L0   AS (SELECT c FROM (SELECT 1 UNION ALL SELECT 1) AS D(c)),

L1   AS (SELECT 1 AS c FROM L0 AS A CROSS JOIN L0 AS B),

L2   AS (SELECT 1 AS c FROM L1 AS A CROSS JOIN L1 AS B),

L3   AS (SELECT 1 AS c FROM L2 AS A CROSS JOIN L2 AS B),

L4   AS (SELECT 1 AS c FROM L3 AS A CROSS JOIN L3 AS B),

L5   AS (SELECT 1 AS c FROM L4 AS A CROSS JOIN L4 AS B),

Nums AS (SELECT ROW_NUMBER() OVER(ORDER BY (SELECT NULL)) AS rownum

     FROM L5)

  SELECT TOP(@high - @low + 1) @low + rownum - 1 AS n

  FROM Nums

  ORDER BY rownum;

GO


-- Transactions table with 10M rows (200 accounts x 50000 transactions per act)

-- Traditional rowstore B-tree index

DROP TABLE IF EXISTS dbo.Transactions;


CREATE TABLE dbo.Transactions

(

  actid  INT   NOT NULL,

  tranid INT   NOT NULL,

  val    MONEY NOT NULL,

  CONSTRAINT PK_Transactions PRIMARY KEY(actid, tranid)

);

GO


DECLARE

  @num_partitions     AS INT = 200,

  @rows_per_partition AS INT = 50000;


INSERT INTO dbo.Transactions WITH (TABLOCK) (actid, tranid, val)

  SELECT NP.n, RPP.n,

(ABS(CHECKSUM(NEWID())%2)*2-1) * (1 + ABS(CHECKSUM(NEWID())%5))

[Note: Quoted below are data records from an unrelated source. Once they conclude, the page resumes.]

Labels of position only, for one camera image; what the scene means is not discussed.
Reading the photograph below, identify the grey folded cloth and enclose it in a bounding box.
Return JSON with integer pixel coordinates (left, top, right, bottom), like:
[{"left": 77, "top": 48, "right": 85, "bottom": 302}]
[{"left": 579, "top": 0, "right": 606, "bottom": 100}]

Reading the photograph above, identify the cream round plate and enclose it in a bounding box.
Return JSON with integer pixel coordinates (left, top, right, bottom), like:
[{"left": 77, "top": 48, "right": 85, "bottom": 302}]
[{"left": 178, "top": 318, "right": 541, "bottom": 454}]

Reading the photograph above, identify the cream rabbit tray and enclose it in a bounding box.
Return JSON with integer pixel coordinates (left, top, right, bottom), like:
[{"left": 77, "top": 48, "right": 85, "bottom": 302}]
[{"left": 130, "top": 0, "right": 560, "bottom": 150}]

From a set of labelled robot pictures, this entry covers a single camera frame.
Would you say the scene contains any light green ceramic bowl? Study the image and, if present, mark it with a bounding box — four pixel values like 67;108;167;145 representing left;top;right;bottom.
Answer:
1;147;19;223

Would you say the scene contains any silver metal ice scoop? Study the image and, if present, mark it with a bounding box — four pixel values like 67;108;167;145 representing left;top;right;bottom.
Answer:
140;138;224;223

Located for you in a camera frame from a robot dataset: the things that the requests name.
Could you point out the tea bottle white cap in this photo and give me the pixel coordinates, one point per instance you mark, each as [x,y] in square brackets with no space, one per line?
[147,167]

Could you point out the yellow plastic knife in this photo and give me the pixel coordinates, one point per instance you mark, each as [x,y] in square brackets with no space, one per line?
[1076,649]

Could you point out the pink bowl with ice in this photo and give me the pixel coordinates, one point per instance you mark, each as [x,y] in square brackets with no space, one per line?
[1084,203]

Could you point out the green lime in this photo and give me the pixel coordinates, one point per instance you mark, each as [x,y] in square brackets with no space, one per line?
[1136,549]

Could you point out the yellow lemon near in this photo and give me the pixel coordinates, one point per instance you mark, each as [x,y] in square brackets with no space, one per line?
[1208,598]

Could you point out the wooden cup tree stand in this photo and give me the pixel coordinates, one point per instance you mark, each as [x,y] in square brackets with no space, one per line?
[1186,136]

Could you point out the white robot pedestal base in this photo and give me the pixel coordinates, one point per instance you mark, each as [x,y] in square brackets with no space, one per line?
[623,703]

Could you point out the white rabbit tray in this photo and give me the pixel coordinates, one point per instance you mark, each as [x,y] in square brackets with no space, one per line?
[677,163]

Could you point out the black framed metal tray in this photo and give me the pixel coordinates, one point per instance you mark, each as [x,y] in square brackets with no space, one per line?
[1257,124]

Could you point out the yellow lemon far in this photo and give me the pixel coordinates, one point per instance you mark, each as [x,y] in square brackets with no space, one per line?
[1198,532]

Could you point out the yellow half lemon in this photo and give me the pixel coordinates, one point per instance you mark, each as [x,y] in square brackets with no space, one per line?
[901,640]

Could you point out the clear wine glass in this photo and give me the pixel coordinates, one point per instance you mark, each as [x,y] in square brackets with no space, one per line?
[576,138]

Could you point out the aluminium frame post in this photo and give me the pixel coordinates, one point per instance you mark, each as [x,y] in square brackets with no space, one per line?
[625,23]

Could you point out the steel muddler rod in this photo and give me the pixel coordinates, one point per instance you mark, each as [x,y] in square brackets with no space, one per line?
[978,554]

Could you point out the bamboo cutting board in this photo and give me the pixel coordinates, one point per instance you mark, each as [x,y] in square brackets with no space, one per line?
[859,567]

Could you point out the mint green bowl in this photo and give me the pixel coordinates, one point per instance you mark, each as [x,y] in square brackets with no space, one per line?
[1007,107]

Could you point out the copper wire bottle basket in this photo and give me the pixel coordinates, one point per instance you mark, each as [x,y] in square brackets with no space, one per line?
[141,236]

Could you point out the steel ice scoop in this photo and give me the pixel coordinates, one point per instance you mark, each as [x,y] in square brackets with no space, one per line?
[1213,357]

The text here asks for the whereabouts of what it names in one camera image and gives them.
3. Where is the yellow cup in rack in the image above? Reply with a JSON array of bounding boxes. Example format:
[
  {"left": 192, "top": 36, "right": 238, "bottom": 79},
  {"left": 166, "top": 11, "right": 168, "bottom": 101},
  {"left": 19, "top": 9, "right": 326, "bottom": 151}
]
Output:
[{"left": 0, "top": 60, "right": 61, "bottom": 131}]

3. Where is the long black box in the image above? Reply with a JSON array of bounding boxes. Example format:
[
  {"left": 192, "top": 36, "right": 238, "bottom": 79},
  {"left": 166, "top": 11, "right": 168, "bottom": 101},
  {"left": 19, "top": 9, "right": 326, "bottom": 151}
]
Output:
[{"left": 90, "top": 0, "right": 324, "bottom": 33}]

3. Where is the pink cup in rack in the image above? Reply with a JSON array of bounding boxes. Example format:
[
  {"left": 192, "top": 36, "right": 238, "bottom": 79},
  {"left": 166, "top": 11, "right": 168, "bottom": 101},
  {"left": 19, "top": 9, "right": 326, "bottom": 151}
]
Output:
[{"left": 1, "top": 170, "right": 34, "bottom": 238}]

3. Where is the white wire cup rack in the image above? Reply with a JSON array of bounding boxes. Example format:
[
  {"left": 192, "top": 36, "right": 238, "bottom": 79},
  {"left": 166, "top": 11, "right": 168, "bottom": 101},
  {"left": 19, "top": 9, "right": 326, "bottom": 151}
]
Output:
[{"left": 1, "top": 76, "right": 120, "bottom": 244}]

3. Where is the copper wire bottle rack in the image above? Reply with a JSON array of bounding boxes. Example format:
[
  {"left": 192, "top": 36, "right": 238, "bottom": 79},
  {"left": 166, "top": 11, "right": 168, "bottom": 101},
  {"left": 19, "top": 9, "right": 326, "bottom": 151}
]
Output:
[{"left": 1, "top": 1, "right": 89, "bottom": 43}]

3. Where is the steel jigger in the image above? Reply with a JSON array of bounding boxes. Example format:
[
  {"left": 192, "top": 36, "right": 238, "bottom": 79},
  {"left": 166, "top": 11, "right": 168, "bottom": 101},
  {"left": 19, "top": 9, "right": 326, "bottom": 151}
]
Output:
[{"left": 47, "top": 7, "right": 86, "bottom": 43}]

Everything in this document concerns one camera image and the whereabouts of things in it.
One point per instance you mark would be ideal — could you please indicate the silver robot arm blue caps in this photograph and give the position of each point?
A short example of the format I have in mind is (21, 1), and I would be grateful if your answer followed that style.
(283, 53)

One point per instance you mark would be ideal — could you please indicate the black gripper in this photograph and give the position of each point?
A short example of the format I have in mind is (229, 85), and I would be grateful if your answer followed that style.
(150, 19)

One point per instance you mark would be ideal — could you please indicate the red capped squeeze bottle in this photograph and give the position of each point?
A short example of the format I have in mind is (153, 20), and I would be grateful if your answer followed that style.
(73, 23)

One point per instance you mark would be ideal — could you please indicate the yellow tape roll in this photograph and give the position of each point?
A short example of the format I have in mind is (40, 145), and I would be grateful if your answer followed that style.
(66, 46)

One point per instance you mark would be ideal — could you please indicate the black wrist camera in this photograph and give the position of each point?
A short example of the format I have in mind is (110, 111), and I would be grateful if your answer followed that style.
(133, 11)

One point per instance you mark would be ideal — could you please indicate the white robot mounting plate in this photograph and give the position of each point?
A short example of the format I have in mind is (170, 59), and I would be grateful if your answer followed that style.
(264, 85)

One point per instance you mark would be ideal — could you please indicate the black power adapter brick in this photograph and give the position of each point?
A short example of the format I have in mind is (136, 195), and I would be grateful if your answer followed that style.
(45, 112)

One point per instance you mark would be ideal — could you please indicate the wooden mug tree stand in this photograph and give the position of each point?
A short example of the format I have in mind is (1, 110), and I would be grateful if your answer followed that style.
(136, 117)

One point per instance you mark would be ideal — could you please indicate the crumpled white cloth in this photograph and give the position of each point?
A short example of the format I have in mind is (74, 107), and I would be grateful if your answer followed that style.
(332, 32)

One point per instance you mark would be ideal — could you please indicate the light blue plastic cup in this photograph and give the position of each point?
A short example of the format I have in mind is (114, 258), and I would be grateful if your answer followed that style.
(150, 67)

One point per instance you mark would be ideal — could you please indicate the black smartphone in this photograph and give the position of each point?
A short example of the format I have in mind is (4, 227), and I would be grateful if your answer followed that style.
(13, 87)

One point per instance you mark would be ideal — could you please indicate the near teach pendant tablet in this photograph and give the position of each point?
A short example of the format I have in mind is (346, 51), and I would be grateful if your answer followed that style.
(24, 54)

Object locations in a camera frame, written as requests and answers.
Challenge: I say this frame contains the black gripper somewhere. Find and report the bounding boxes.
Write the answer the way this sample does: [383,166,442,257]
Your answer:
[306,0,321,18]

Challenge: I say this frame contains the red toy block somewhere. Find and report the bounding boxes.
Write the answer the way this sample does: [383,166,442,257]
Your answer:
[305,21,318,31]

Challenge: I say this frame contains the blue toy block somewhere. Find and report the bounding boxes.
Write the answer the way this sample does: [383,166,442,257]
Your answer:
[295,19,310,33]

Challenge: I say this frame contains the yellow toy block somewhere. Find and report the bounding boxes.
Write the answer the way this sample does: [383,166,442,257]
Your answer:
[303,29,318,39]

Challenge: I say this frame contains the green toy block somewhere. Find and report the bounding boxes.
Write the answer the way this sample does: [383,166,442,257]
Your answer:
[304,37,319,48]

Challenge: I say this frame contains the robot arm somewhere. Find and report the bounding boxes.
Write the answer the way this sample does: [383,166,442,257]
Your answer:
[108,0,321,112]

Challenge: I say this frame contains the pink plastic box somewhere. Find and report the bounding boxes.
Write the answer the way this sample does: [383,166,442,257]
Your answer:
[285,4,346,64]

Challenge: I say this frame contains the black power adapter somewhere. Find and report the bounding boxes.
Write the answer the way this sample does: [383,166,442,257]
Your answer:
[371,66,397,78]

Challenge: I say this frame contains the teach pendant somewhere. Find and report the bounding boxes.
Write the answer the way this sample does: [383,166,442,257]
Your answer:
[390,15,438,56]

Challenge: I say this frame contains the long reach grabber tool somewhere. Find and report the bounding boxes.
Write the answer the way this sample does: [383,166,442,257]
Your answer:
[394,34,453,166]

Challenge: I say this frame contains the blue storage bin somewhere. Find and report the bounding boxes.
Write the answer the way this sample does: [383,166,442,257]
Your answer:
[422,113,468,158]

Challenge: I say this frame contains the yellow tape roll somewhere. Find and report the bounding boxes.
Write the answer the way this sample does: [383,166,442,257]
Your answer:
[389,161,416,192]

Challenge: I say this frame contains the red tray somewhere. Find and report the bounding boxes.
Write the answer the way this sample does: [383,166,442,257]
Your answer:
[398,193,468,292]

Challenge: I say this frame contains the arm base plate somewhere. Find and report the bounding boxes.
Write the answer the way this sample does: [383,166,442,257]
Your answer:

  FROM dbo.GetNums(1, @num_partitions) AS NP

CROSS JOIN dbo.GetNums(1, @rows_per_partition) AS RPP;

GO

As a reminder, the sample data is created in a database called testwindow. There are three tables holding identical copies of the data, which consists of 10,000,000 rows representing bank account transactions (500 accounts x 20,000 transactions per account). The table Transactions uses only rowstore representation of the data with a clustered B-tree index defined on the key list: (actid, tranid). Queries against this table currently use only row mode processing due to the requirement to have at least one columnstore index present to enable batch mode processing. So I’ll use this table to demonstrate row mode processing over rowstore. The table TransactionsCS has only a clustered columnstore index, so I’ll use it when I want to demonstrate batch mode processing over columnstore. The table TransactionsDCS uses the same organization as Transactions (clustered B-tree index), but in addition has a dummy empty filtered columnstore index to enable batch processing. I’ll use this table when I want to demonstrate batch mode processing over rowstore.

Ranking Window Functions

T-SQL supports four ranking window functions. Those are: ROW_NUMBER, RANK, DENSE_RANK and NTILE. I’ll discuss the first three as one group since they are optimized similarly, and the last separately since it is optimized differently. The following query (call it Query 1) demonstrates the use of the first three functions, when there’s a supporting B-tree index:

SELECT actid, tranid, val,

  ROW_NUMBER() OVER(PARTITION BY actid ORDER BY tranid) AS rownum,

  RANK() OVER(PARTITION BY actid ORDER BY tranid) AS rnk,

  DENSE_RANK() OVER(PARTITION BY actid ORDER BY tranid) AS drnk

FROM dbo.Transactions;

The index helps in both coverage of the query elements and avoiding the need for sorting. It follows the pattern POC, where P stands for partitioning, O for ordering and C for covering. The P and O parts form the index key list, and the C part just needs to be included. Since our B-tree index is a clustered index, it naturally covers the query. If the query had equality-based filters, you would place the filter elements as leading elements in the key list, in which case you would have the pattern FPOC (with F for filtering). Since our sample query doesn’t have equality-based filters, there’s no F part in our index--rather, just the POC parts.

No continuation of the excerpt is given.